- Born: Rachel Anne Griffin November 30, 1982 (age 43) Biddeford, Maine, U.S.
- Education: University of Southern Maine (BA) New York University (MA)
- Occupations: YouTuber; social media personality; educator; activist; singer-songwriter;
- Spouse: Aron Accurso ​(m. 2016)​
- Children: 2

YouTube information
- Channel: Ms Rachel - Toddler Learning Videos;
- Years active: 2019–present
- Genres: Children's music; education;
- Subscribers: 20.2 million
- Views: 16.2 billion

= Ms. Rachel =

American YouTuber and educator (born 1982)

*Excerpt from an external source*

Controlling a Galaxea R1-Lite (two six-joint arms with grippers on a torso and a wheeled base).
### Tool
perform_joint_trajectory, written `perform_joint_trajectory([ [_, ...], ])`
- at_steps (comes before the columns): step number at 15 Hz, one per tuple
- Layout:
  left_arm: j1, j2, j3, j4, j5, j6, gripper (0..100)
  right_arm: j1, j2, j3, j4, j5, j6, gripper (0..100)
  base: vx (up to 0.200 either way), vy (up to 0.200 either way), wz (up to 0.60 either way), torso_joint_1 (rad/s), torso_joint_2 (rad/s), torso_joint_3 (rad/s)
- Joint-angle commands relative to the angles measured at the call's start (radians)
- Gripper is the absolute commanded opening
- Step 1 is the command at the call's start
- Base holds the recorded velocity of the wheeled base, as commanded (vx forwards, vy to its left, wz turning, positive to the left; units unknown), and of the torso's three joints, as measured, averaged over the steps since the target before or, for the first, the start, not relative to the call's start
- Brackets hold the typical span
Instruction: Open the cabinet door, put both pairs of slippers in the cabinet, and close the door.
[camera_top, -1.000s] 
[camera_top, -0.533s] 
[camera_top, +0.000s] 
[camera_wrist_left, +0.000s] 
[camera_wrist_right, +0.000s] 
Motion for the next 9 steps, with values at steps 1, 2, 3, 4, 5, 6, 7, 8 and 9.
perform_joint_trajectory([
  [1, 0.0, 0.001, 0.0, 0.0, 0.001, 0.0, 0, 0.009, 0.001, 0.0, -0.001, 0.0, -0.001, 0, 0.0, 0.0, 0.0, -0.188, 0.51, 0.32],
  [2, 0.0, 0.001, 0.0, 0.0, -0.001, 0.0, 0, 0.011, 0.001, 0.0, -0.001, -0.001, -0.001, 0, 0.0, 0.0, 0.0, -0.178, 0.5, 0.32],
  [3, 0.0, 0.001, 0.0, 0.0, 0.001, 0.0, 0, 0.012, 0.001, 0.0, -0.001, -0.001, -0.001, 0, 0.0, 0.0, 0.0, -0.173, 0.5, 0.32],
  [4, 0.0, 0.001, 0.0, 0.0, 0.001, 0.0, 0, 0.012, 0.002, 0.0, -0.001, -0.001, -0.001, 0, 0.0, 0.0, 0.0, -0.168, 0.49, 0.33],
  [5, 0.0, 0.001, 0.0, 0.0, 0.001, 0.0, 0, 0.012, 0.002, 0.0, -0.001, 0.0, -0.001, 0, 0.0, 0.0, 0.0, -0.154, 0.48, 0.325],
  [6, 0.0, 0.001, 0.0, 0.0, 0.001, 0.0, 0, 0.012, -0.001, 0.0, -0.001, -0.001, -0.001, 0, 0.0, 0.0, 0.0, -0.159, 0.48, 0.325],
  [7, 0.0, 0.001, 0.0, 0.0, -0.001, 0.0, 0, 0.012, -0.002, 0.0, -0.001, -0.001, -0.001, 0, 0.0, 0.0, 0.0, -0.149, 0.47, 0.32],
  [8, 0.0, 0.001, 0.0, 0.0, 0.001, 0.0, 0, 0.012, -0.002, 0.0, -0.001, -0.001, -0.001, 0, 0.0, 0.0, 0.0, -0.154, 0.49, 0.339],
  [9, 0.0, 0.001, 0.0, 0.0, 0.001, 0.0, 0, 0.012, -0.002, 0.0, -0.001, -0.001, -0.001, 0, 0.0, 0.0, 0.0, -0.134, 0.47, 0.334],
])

Rachel Anne Accurso (née Griffin; born November 30, 1982), better known as Ms. Rachel, is an American YouTuber, educator, singer-songwriter, and activist. She created the YouTube series Ms. Rachel (originally Songs for Littles), which combines original songs and classic children's music with a focus on early language development for infants, toddlers, and preschoolers; as of 2026 the channel has more than 20 million subscribers and over 16 billion views.

Accurso, who holds master's degrees in music education and early childhood education, began the series in 2019 after struggling to find media resources for her son, who had a speech delay. The show grew especially popular during the COVID-19 pandemic and has drawn comparisons to Mister Rogers' Neighborhood for its grounding in childhood development research. Netflix began streaming compilation episodes of Ms. Rachel in 2025, and the series became one of the platform's most-watched children's shows that year. The series received two nominations at the 4th Children's and Family Emmy Awards in 2026. Accurso has also received a Streamy Award and a Nickelodeon Kids' Choice Award, among other honors.

Accurso is an activist for children affected by the Gaza war and by immigration detention. Beginning in 2024, she raised funds and publicly advocated for children in Gaza, drawing both support and accusations of antisemitism from several pro-Israel organizations. She has campaigned against U.S. Immigration and Customs Enforcement's detention of migrant children, including petitioning to close a family detention facility and meeting with lawmakers on Capitol Hill in June 2026.

== Early and personal life ==
Accurso was born Rachel Anne Griffin outside of Portland, Maine in the city of Biddeford, and raised in nearby Sanford. She was raised, along with her sister, by a single mother, and has stated that in her youth they "struggled... to afford things." As a teenager and young adult, she worked a variety of jobs, including working for a summer program for disabled children, teaching music to refugee children through the Boys & Girls Club in Maine, and working as a music teacher at a public preschool in New York City before starting her YouTube channel. She also participated in community theater.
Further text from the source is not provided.